### What to produce
Anywhere the string "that" shows up in the listing below, copy the line it is in.

### Data to use
# # #

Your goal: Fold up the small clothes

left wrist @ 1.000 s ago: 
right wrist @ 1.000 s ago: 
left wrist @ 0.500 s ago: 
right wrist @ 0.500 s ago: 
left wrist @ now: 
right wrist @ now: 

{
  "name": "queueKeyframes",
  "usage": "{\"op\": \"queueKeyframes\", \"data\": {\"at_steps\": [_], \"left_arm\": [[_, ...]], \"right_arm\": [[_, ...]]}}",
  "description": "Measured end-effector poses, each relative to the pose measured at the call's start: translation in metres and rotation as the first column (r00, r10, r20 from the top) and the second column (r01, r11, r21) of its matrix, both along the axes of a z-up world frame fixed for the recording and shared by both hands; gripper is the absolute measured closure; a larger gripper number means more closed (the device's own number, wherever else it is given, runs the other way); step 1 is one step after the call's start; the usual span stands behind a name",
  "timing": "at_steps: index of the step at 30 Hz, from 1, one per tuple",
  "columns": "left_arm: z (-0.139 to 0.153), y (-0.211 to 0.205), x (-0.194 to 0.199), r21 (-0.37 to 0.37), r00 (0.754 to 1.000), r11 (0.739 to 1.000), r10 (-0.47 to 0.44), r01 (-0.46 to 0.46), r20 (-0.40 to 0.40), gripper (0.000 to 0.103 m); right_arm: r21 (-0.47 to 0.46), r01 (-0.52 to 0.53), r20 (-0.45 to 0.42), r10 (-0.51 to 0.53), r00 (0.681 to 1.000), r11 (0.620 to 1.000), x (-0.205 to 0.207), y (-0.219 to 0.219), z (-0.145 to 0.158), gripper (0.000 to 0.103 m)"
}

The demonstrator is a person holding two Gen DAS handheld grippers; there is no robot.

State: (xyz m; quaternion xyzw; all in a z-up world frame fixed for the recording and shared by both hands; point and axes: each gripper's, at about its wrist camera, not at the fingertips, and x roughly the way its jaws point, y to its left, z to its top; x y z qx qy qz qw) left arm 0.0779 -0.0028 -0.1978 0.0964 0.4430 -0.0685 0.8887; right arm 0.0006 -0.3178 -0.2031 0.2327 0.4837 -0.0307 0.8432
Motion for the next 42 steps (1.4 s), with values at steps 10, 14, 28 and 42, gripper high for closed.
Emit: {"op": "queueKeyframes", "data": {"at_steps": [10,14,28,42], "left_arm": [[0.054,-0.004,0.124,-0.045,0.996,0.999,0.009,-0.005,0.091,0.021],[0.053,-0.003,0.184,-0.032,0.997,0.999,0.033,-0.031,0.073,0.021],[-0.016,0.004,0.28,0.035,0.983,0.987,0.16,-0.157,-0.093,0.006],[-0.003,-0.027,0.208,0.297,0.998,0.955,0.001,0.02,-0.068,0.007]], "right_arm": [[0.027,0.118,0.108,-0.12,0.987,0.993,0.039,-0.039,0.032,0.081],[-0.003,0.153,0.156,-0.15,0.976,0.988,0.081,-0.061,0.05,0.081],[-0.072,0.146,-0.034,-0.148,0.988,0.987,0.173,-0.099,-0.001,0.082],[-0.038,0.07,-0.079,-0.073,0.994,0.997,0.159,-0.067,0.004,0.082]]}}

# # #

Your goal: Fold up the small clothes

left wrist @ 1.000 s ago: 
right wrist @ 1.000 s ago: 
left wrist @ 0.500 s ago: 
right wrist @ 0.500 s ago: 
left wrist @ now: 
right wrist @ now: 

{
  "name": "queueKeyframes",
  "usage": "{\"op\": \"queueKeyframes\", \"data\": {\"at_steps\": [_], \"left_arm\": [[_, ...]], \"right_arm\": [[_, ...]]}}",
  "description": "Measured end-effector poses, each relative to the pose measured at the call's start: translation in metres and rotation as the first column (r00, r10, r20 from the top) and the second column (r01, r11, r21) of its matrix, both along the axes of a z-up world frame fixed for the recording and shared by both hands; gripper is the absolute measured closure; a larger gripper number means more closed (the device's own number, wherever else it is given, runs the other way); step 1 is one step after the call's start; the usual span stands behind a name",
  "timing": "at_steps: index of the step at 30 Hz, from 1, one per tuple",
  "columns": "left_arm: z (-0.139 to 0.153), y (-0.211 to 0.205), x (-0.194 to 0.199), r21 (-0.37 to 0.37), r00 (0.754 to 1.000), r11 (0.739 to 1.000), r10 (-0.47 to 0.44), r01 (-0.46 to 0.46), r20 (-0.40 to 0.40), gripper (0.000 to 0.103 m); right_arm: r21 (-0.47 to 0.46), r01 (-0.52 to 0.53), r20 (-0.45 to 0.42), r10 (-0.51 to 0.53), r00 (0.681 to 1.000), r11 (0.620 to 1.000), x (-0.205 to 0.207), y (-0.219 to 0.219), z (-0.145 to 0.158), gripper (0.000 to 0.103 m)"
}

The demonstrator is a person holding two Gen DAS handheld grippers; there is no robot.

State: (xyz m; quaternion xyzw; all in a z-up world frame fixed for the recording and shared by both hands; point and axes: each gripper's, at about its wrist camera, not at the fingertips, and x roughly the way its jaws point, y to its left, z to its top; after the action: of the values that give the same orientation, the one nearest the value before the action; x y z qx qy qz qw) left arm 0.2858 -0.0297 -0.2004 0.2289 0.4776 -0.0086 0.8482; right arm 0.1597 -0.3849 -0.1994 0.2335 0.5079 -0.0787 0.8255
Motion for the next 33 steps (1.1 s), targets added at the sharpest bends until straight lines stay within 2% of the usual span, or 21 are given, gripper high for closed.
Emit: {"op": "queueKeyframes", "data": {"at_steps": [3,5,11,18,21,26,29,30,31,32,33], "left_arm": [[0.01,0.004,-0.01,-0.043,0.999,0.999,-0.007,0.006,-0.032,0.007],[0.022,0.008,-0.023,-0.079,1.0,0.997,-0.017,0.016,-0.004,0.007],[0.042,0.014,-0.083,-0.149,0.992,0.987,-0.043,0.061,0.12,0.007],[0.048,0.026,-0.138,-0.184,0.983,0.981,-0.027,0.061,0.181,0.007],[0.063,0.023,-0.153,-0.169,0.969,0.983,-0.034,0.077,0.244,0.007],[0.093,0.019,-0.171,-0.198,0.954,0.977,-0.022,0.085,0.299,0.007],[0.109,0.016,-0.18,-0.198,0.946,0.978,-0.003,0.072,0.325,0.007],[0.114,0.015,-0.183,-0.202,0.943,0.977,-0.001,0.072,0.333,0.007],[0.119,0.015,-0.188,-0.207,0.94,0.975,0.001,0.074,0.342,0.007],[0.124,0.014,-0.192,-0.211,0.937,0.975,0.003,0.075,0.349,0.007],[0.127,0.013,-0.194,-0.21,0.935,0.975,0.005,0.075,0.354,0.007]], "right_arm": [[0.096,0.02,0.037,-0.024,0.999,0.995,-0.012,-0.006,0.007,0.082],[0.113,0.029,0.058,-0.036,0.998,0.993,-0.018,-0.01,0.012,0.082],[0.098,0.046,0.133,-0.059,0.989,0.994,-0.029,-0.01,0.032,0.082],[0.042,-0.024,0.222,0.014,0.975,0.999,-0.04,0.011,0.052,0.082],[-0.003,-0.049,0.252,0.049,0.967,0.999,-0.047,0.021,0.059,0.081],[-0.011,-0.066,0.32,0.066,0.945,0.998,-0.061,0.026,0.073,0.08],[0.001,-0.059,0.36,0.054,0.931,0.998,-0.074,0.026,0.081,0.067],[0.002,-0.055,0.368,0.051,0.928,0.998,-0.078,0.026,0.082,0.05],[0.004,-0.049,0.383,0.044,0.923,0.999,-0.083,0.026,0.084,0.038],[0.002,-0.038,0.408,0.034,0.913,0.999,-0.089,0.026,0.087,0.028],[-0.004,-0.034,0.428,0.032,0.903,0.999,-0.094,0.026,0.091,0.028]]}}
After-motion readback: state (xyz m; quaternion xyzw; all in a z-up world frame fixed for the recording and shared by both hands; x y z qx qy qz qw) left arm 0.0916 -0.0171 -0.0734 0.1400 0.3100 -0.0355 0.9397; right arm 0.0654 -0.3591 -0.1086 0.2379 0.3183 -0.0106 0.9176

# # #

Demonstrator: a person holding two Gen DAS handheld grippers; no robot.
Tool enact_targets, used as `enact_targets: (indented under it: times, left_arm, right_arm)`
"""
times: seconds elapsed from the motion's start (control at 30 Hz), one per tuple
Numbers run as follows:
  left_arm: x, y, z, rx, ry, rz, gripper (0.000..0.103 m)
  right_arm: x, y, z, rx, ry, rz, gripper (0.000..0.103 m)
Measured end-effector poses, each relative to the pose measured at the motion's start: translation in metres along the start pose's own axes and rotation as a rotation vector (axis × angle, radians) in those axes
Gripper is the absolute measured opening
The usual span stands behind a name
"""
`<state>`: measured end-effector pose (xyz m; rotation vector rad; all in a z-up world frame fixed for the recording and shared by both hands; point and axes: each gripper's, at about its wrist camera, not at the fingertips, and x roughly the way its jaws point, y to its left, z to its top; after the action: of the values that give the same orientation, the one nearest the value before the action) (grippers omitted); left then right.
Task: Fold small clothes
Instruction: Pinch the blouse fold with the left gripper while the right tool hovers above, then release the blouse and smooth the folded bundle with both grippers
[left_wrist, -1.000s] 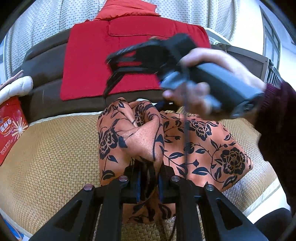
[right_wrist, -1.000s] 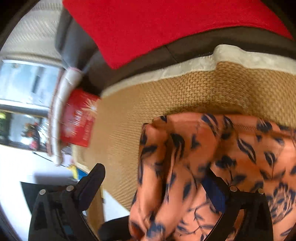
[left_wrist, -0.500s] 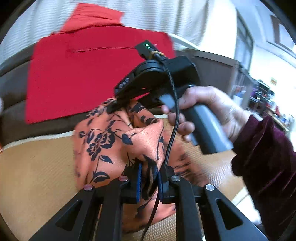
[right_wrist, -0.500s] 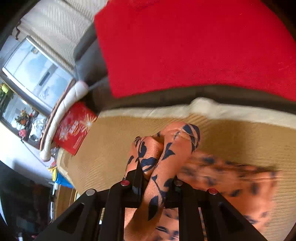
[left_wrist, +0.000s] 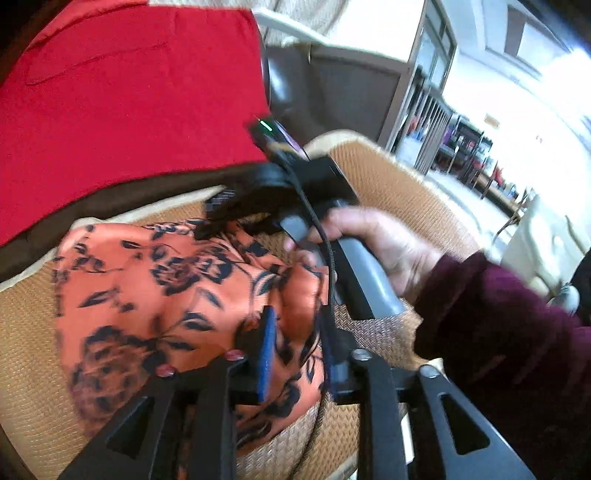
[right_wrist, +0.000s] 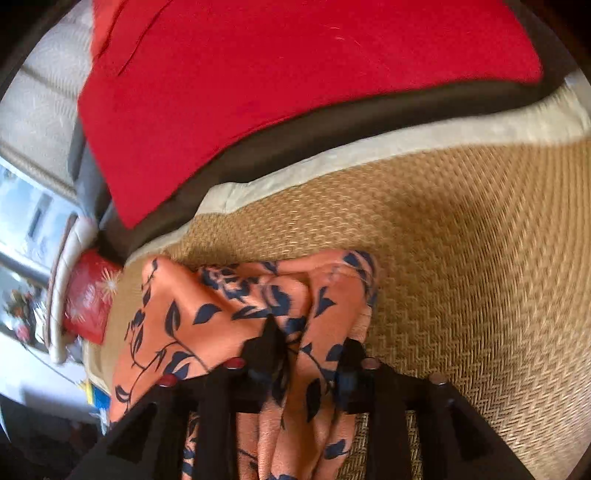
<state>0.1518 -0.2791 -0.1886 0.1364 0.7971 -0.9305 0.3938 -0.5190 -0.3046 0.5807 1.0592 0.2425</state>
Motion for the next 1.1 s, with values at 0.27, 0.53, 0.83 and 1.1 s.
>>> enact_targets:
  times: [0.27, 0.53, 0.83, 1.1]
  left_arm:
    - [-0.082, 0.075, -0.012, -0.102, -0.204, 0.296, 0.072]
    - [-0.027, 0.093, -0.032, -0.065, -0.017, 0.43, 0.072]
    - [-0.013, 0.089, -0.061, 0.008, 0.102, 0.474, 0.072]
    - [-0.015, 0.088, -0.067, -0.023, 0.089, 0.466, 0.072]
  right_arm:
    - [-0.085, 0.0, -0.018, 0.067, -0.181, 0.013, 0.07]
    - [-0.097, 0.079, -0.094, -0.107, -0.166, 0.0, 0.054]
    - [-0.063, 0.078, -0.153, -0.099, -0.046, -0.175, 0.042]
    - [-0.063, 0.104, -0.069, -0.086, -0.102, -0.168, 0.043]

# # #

### The completed task
State: (xyz m; quaternion xyzw; all in a z-up world frame fixed for the recording and shared by both hands; point and axes: each gripper's, at about its wrist camera, not at the fingertips, and x roughly the way its jaws point, y to its left, z to its top; after the action: of the values that give the same orientation, the one nearest the value before the action; x y z qx qy qz qw) left arm 0.2858 -0.0297 -0.2004 0.2289 0.4776 -0.0086 0.8482; right arm 0.1597 -0.3849 -0.1994 0.2335 0.5079 -0.0787 0.8255
`<state>`: measured end-effector pose (xyz m; rotation vector rad; all in a z-up world frame fixed for the recording and shared by both hands; point and axes: each gripper's, at about its wrist camera, not at the fingertips, and x roughly the way its jaws point, y to its left, z to its top; after the action: of the values that give the same orientation, the one nearest the value before the action) (grippers omitted); left then right.

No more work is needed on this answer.